Americans have an almost mystical faith that external controls on political power can produce good government. It is a faith in things like independent counsels, term limits, separation of powers, and Lawrence Lessig’s interest, transparency systems. It approaches faith because, even when these cures continue to fail, we merely ask how they can be improved, not whether the whole approach is wrong. That is why, in his essay, Lessig does not go far enough. Naked transparency isn’t the problem: It is our addiction to miracle cures that, since 1788, have done little for the patient.
The faith I am talking about comes from a mindset that views politics as, essentially, a form of chemistry or engineering. Stir together judicial review, transparency, divided government, and out of it, supposedly, comes good government. When that fails to work, we add something new, maybe technological, hoping that the next ingredient will make all the difference. The real problem is that the drive for miracle cures can neglect and even counteract the political controls that actually do matter: internal controls, better known as civic virtue.
While external controls may seem harmless, their costs come from disconnecting action from the internal moral compass. As Lao Tzu suggested, “The more prohibitions you have, the less virtuous people will be.” The tendency for external rules to crowd out internal ethics was well demonstrated in a famous study of a nursery school by economists Uri Gneezy and Aldo Rustichini. As they wrote, “Parents used to arrive late to collect their children, forcing a teacher to stay after closing time. We introduced a monetary fine for late-coming parents. As a result the number of late-coming parents increased significantly.”
In politics the same effects are obvious: External rules can relieve the politician of any sense of inner duty to act in the public interest. So long as the rituals are followed and no rules are actually broken, misbehavior gains a license. As a result, Congress includes members who are corrupt by any measure, like Representatives John Murtha or Don Young, but who don’t obviously violate the rules. Or, much harder to detect, members whose loyalty to this or that industry ensures their votes are never in question.

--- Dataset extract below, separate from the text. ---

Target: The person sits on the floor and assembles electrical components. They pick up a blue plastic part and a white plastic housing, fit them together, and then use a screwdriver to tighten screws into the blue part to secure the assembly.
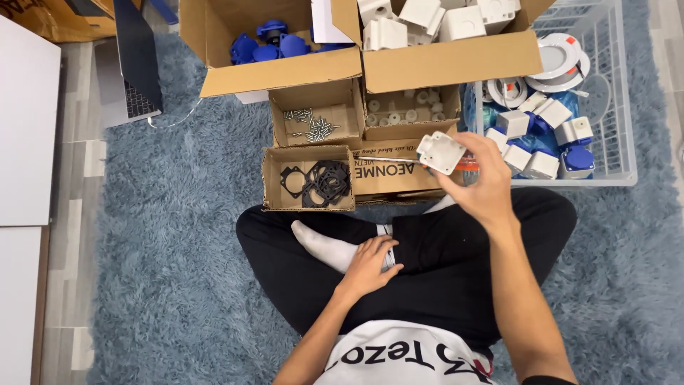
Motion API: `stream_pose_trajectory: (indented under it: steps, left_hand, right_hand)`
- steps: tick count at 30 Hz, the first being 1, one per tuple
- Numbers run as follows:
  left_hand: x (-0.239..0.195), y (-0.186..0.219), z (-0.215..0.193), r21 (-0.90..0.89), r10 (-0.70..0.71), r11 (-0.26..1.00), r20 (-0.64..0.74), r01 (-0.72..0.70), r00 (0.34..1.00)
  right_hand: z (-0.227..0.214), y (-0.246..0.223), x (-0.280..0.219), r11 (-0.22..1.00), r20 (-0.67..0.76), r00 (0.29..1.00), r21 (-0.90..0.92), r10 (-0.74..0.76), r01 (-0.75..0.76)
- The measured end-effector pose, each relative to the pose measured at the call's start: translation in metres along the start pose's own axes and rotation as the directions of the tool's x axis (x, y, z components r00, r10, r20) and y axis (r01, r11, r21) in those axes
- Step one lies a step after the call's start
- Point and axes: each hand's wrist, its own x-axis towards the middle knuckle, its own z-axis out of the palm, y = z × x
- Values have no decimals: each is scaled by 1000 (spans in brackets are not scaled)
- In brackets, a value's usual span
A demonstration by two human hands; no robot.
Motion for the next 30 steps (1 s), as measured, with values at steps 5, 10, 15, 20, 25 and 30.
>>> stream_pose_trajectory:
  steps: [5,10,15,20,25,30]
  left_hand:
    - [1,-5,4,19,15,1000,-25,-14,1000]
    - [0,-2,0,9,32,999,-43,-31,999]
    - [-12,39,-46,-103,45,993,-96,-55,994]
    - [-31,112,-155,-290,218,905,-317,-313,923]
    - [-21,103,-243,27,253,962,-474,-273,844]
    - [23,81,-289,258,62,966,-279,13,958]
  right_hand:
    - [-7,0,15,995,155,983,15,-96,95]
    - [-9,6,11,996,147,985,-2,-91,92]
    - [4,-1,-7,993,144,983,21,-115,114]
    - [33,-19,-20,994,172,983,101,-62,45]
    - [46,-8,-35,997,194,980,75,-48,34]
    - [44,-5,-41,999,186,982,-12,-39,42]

Transparency systems create exactly the same problems. Consider C-SPAN, the technological marvel of an earlier age. Though the network is good entertainment, and has taught politicians new forms of grandstanding, it has done little to improve government. There is nothing wrong with televising Congress, but it is to the American polity what Diet Coke is to the fat man.
What I mean is that many transparency systems simply create an incentive to create a good impression under the dictates of the system. Just as food manufacturers manage to produce fat-free and low-calorie food that isn’t necessarily healthy, politicians will produce information that suggests even-handedness even if there is none. Meanwhile, the chance of a transparency cure producing real change is close to zero. Does anyone really think that posting a schedule online will make a politician into a better leader?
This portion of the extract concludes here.